2016/06/01

AKI and nutritional support

 AKIの栄養管理についてはESPENが2009、ASPENが2010、KDIGOが2012年にガイドラインを出しているがどれも予後にもっとも関わるprotein energy wastingを予防することを主眼に置いている。KDIGOでは透析を遅らせるためにたんぱく制限することを推奨しない、異化亢進のないRRT依存のないAKIでたんぱく質0.8g/kg/d、RRT依存のAKIで1.0-1.5g/kg/d、異化亢進があるまたはCRRT依存のAKIでは1.7g/kg/dまで、中心静脈栄養よりは経腸栄養を、と書いてある。
 AKIは多臓器不全の一部として起こることが多く、またAKIにkidney-centered systemic inflammatory syndromeとしての面があって(図、KI 2012 81 942)、いずれにしても消耗疾患なのでカロリーは十分に投与したほうが良いとされる(20以上、25−30以下kcal/kg/d)。またCRRTではアミノ酸やたんぱく質が失われることも考慮する。AKIの場合体液バランスの変動がはげしくどの体重を使うかでoverfeeding、underfeedingになる可能性があるが、慣例では家族にきいた「普段の体重」または(肥満の場合)理想体重を用いる。
 ただしAKIがheterogeneityのつよい疾患なこともありスタディがほとんどないので、エビデンスレベルは弱い。たんぱく質摂取量の推奨は異化を推定したデータから来ている。ただし実際にはこれでは窒素バランスはプラスにならないらしい(2.5g/kg/d近くのたんぱく質が必要)。Prescribed doseとreceived doseに差があるのはよくある話だが、そこまでたんぱく質を投与すれば尿毒症や体液過剰の悪化がおこるかもしれない。最初からもりもり栄養をあげて問題になればearly RRTをしたほうが予後がいいのかどうかは、スタディがないのでわからない。Early RRTについては、最近の(JAMA 2016 315 2190)も含めて数限りなくスタディがでているが。

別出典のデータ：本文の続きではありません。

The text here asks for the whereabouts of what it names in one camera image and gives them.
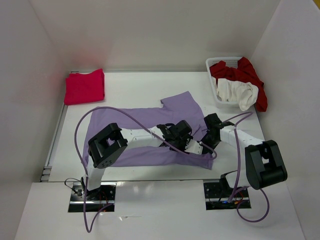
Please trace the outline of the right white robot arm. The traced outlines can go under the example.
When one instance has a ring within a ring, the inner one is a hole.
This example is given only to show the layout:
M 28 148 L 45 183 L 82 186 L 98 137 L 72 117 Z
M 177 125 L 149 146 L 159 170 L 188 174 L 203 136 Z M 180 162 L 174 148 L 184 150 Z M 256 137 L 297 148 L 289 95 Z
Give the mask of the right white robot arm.
M 206 134 L 200 142 L 204 149 L 213 152 L 223 142 L 237 151 L 237 169 L 223 174 L 223 181 L 219 184 L 220 193 L 230 199 L 240 188 L 262 190 L 288 179 L 278 144 L 274 140 L 253 137 L 238 128 L 252 114 L 240 113 L 225 121 L 220 120 L 216 113 L 204 118 Z

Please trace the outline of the lavender t shirt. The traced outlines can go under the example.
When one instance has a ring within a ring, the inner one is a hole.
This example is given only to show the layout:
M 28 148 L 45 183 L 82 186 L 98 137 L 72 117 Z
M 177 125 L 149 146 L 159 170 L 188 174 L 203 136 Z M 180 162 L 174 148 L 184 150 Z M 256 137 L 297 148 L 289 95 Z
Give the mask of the lavender t shirt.
M 185 120 L 192 128 L 192 135 L 196 141 L 203 138 L 206 130 L 203 112 L 194 100 L 190 92 L 186 91 L 178 95 L 163 98 L 160 101 L 162 107 L 153 108 L 132 108 L 113 109 L 96 108 L 92 112 L 88 125 L 82 158 L 89 160 L 88 141 L 99 131 L 110 123 L 116 123 L 120 128 L 139 129 L 140 126 L 134 122 L 138 120 L 147 128 L 155 127 L 158 124 L 177 124 Z M 140 147 L 125 150 L 114 167 L 141 167 L 141 166 L 166 166 L 166 165 L 186 165 L 212 169 L 213 160 L 210 154 L 205 155 L 184 155 L 172 151 L 168 147 Z

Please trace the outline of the pink t shirt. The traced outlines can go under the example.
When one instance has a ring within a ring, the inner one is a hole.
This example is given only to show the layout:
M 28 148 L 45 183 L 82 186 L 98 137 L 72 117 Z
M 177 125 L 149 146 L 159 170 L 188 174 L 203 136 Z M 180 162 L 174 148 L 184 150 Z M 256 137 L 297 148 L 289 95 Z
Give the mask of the pink t shirt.
M 88 74 L 70 73 L 65 79 L 64 104 L 80 105 L 105 99 L 105 75 L 103 69 Z

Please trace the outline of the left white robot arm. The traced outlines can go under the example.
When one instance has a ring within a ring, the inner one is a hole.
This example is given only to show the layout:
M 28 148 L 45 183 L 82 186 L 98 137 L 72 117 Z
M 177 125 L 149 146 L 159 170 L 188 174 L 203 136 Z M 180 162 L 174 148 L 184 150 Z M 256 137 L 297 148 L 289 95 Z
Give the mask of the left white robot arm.
M 193 138 L 191 133 L 192 128 L 185 120 L 158 124 L 147 130 L 120 128 L 116 123 L 107 125 L 88 141 L 87 174 L 81 180 L 81 193 L 87 200 L 96 199 L 105 169 L 116 163 L 126 150 L 162 148 L 169 143 L 184 152 Z

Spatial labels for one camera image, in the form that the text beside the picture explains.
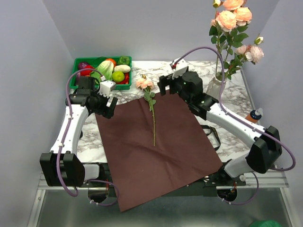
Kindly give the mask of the dark red wrapping paper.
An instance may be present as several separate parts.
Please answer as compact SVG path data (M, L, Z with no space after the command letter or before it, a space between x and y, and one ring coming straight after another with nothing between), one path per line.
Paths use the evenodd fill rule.
M116 106L114 116L96 116L121 211L186 186L222 166L188 105L157 94L154 112L136 99Z

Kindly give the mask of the black ribbon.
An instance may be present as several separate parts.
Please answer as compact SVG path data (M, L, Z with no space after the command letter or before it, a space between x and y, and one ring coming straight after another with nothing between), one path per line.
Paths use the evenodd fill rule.
M208 133L205 133L207 136L212 134L215 137L218 145L216 147L214 147L214 149L215 149L215 151L217 151L221 146L221 141L220 141L220 138L218 136L217 130L214 127L211 127L211 126L208 126L208 125L201 125L201 127L202 127L203 130L209 130Z

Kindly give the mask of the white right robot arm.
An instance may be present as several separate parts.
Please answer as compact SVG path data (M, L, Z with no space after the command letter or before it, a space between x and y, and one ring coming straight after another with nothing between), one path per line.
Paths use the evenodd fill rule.
M166 87L169 87L170 94L178 94L194 115L219 125L250 148L248 154L224 165L218 173L221 184L229 185L244 173L264 174L281 156L279 131L275 127L263 128L226 109L217 99L203 92L203 81L196 72L187 71L178 77L173 74L161 76L158 87L161 95L165 95Z

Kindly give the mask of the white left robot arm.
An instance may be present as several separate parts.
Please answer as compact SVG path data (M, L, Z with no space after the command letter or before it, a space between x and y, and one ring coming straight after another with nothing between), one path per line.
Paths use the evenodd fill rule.
M66 110L59 135L48 153L40 156L40 165L48 186L80 187L87 180L101 186L105 175L98 163L82 163L77 147L82 127L91 114L110 119L114 115L117 98L109 99L115 82L101 80L98 86L93 77L80 77L78 88L66 98Z

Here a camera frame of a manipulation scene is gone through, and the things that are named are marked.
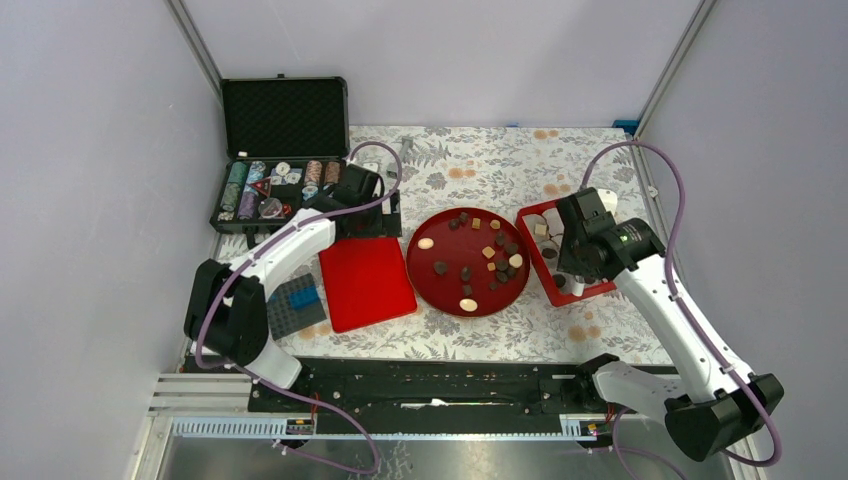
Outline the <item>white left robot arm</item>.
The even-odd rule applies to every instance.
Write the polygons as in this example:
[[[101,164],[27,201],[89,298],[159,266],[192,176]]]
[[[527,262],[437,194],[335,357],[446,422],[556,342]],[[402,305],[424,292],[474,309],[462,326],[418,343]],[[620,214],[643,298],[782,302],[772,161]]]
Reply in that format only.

 中心静脈栄養より経腸栄養が予後良好というのはわかるが、必要な栄養が経腸でとれないなら、透析中の静脈栄養などで補充してもよいとこの分野でレビューを多く書く(Curr Opin Clin Nutr Metab Care 2013 16 217、J Ren Nutr 2013 23 255)Dr. Enrico Fiaccadoriは言い、根拠のひとつにTICACOSスタディ(Intensive Care Med 2011 37 601)を挙げている。これは内科・外科・外傷ICUで経腸・中心静脈栄養を使って2000kcal/d・76g/kg/dたんぱく質を維持したら1400kcal/d・53g/kg/dタンパク質の群に比較してhospital mortalityが良かったという一施設スタディだが、入院期間や挿管期間は悪かった。AKI発症に有意差はなかった。
 AKIが全身炎症疾患という側面から、抗炎症の栄養素についての研究もされている。Glutamineは免疫細胞や増殖の速い細胞の基質で、heat-shock protein 70やglutathione合成を通じてHigh Mobility Group Box-1 related mediatorsのdown-regulationや酸化ストレスの緩和によって実験動物では腎保護効果をもたらすと言われている。ICU患者において0.2g/kg/d相当のglutamineが感染合併症を減らすかもしれないということで、透析でアミノ酸が失われるAKIではさらに投与するとよいかもしれない(ただし少量ではあるが尿毒素になる)。同様にω−3脂肪酸も酸化ストレスを緩和するとされている。